TASK BRIEF
Below are the records; tally the lines in them that include the word "about" and reply with the number alone.

[Collected data]
——————————

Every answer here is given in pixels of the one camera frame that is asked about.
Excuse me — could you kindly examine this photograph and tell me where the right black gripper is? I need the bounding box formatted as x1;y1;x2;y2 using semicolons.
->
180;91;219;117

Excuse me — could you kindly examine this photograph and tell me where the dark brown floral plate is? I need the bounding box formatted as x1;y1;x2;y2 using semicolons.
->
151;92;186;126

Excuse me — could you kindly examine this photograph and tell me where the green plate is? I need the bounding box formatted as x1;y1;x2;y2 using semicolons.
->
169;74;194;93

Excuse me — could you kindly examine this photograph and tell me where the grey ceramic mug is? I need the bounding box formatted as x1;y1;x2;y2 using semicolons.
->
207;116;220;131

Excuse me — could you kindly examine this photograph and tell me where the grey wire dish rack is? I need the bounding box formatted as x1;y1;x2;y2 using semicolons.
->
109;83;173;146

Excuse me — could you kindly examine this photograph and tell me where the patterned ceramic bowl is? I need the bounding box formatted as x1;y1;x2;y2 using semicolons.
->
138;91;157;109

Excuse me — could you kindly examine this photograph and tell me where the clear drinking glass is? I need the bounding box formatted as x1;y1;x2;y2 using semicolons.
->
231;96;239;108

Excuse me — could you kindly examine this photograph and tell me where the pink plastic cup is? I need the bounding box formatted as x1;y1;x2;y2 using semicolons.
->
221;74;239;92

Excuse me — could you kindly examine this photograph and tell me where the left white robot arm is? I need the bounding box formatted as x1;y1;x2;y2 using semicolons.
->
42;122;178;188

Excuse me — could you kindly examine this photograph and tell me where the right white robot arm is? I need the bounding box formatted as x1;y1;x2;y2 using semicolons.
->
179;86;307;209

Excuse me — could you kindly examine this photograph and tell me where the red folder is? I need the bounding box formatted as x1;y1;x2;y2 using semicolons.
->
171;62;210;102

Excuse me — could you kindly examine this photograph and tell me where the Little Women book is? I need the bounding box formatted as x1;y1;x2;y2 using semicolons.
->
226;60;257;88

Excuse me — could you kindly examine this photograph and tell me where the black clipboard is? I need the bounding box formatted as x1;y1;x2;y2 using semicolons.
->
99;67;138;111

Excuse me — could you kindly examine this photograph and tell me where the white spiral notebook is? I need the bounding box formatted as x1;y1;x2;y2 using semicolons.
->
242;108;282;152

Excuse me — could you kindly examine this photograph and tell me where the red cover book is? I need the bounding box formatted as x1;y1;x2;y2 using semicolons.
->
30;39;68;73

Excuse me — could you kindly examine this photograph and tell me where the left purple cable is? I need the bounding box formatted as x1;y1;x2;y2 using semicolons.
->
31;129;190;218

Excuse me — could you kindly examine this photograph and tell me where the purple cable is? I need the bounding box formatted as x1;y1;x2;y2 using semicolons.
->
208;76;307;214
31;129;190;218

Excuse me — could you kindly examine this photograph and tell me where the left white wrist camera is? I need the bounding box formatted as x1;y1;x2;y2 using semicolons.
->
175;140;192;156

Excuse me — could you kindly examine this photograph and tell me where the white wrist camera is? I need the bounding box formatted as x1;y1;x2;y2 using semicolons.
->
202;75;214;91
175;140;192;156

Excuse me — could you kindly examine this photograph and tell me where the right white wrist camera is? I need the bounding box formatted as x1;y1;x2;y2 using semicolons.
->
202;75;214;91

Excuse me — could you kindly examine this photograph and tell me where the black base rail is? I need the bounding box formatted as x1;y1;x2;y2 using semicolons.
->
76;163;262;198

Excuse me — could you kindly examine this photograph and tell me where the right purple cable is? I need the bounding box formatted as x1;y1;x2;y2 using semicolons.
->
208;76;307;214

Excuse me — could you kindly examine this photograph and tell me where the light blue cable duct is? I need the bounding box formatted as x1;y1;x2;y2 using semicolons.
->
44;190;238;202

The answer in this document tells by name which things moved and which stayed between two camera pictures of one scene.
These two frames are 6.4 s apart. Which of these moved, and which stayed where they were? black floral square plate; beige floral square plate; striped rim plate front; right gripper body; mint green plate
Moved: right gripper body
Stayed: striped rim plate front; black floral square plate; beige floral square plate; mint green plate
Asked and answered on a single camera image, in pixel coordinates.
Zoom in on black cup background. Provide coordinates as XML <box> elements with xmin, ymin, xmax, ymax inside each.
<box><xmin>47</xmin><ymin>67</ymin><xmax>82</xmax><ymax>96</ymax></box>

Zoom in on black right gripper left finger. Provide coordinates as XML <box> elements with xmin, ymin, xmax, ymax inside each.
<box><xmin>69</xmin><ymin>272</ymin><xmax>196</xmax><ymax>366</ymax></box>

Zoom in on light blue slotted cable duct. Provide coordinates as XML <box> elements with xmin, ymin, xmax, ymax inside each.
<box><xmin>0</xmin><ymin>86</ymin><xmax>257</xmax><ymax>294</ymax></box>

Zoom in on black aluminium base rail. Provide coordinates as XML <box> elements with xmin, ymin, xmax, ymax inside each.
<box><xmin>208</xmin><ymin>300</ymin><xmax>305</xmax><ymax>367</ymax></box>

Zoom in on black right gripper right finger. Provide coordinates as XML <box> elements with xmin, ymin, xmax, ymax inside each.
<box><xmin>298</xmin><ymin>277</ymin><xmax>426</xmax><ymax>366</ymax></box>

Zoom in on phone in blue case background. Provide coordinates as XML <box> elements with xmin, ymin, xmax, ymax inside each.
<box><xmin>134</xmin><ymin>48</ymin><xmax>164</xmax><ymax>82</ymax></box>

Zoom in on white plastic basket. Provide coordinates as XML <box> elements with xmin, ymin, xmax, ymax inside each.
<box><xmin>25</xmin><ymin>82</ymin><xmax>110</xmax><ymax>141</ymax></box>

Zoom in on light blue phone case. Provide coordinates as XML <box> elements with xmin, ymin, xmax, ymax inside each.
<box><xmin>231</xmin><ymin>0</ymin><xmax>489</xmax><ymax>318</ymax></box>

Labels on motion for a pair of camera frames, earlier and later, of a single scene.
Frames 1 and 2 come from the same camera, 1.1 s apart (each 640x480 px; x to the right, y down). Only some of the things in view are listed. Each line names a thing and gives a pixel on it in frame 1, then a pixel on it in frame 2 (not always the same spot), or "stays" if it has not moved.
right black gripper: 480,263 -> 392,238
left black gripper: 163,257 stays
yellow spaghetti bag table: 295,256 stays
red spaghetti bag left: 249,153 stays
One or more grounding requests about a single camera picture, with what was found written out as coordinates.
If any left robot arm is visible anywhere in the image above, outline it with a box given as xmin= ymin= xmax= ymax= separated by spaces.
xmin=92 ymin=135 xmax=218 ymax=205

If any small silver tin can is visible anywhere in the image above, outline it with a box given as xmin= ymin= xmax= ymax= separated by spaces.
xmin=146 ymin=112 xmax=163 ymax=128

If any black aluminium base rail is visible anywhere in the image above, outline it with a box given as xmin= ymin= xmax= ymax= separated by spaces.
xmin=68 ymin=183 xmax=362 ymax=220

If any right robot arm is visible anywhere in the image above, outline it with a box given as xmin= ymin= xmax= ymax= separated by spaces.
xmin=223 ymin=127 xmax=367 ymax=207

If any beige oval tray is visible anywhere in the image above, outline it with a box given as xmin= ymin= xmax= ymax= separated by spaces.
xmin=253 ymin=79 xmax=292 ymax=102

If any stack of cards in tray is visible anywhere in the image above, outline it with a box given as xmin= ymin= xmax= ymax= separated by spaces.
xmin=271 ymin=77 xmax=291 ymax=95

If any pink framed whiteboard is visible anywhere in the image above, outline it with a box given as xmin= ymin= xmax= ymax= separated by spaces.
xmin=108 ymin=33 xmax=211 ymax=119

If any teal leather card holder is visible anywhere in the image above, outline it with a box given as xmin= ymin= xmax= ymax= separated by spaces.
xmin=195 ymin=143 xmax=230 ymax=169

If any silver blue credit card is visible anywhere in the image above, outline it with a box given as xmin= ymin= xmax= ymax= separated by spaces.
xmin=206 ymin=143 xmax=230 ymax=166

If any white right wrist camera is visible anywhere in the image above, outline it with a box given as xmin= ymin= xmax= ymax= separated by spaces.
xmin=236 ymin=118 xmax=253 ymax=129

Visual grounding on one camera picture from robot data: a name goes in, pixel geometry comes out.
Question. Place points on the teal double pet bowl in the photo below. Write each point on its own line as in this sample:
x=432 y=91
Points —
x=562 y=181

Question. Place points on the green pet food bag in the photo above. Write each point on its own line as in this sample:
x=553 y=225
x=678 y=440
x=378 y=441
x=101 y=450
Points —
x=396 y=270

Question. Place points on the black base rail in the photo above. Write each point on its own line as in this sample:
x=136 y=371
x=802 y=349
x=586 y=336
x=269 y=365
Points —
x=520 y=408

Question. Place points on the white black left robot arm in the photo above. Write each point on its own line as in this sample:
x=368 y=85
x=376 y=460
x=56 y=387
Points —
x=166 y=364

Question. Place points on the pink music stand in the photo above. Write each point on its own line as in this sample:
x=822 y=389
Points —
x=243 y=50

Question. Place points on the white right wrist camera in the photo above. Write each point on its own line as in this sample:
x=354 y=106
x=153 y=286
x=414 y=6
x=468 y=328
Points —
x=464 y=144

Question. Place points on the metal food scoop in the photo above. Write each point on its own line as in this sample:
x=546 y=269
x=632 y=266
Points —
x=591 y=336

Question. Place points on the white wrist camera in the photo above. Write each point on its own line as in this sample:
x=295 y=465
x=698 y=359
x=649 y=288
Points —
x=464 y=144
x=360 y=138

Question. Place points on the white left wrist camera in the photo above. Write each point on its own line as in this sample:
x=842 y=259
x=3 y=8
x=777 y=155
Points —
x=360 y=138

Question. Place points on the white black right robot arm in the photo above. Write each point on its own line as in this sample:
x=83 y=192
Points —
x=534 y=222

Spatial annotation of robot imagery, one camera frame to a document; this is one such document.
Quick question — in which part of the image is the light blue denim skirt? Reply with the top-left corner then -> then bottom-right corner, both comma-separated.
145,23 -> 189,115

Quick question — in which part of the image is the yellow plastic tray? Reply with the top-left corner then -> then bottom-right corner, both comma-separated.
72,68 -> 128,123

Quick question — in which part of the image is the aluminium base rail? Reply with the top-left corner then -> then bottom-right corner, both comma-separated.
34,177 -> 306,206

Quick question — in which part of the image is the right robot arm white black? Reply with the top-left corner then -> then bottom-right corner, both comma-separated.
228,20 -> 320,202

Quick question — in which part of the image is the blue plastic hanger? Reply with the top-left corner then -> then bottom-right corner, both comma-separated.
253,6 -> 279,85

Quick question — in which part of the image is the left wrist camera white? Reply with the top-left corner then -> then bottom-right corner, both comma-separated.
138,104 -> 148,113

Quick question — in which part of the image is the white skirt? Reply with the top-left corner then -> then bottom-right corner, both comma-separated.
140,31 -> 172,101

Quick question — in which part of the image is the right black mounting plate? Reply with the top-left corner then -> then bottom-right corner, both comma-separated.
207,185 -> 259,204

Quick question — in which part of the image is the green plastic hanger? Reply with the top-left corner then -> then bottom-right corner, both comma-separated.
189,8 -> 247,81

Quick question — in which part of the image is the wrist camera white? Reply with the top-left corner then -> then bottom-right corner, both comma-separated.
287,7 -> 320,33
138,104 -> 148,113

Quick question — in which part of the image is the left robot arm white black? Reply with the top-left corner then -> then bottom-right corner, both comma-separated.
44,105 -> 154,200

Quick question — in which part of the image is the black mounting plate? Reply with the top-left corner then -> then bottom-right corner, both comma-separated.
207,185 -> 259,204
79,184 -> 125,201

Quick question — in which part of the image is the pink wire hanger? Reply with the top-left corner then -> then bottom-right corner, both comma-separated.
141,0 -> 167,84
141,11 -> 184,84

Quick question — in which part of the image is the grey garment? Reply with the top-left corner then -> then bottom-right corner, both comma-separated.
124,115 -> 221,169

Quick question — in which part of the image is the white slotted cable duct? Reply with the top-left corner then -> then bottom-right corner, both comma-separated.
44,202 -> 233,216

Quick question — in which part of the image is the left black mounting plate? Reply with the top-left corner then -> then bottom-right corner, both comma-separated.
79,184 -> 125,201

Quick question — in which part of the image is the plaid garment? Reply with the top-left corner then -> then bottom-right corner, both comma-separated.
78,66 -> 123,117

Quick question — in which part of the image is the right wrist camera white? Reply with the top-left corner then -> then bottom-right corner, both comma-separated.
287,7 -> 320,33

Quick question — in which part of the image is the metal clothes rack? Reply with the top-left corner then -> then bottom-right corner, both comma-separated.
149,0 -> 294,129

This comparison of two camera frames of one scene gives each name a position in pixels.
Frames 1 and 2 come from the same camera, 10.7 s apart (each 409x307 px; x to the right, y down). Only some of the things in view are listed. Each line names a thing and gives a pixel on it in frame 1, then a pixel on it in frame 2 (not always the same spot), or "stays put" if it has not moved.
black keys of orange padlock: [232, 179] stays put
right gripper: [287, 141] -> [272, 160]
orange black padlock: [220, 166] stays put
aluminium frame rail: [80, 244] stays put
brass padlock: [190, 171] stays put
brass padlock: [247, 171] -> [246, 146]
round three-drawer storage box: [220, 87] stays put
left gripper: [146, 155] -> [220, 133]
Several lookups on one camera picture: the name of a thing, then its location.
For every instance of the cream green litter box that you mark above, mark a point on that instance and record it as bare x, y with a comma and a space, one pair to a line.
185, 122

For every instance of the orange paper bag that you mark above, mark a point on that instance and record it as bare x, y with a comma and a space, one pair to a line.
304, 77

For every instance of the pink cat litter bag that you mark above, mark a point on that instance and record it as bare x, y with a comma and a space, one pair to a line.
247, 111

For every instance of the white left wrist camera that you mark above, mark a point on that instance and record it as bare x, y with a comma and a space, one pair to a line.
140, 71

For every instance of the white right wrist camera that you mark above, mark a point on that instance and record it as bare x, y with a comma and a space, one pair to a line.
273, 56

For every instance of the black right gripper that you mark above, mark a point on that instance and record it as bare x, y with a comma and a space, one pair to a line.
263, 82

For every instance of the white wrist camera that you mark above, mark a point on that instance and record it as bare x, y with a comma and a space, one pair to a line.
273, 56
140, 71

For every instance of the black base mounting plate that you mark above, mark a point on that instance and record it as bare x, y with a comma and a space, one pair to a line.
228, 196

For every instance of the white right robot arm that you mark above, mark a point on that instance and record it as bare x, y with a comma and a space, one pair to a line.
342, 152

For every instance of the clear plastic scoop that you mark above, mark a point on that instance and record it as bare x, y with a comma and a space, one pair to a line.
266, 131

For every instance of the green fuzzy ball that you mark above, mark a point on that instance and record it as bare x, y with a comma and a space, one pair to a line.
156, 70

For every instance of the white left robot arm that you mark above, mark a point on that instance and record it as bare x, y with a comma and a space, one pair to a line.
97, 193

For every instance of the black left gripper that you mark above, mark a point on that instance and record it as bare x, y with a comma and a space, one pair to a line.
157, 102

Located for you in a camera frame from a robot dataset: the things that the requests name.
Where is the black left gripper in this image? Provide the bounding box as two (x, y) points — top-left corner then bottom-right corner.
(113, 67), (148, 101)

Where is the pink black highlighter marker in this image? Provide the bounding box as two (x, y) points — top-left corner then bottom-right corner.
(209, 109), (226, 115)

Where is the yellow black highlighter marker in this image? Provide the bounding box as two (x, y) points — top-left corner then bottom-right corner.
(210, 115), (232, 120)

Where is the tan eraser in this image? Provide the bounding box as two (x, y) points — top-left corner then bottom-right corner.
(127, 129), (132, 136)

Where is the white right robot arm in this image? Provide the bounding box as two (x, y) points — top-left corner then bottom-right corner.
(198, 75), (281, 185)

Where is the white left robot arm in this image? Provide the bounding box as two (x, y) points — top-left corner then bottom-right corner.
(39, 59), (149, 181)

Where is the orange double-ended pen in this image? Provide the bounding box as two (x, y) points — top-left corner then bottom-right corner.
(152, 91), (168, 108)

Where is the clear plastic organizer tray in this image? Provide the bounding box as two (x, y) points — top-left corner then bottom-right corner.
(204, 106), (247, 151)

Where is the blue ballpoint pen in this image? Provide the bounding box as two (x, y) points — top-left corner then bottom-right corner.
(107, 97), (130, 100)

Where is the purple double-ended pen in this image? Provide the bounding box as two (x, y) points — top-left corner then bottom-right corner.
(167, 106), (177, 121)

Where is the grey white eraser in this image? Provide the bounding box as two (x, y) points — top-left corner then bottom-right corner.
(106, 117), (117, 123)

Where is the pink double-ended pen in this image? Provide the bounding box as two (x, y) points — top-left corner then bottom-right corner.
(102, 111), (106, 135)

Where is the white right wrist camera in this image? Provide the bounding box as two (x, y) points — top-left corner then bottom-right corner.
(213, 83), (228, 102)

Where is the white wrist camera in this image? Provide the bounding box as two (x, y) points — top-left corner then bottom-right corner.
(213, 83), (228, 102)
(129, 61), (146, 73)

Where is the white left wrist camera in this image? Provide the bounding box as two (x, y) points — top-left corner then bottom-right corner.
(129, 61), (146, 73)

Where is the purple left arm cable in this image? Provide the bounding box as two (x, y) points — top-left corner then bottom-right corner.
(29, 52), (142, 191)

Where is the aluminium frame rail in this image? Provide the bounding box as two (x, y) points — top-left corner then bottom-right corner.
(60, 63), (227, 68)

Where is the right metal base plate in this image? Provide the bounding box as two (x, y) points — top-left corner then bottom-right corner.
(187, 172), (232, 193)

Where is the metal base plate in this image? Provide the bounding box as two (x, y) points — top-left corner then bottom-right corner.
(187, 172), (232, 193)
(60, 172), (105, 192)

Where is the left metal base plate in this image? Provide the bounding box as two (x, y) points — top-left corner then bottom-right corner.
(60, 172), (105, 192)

——————————

SOLUTION TO THE EXERCISE
2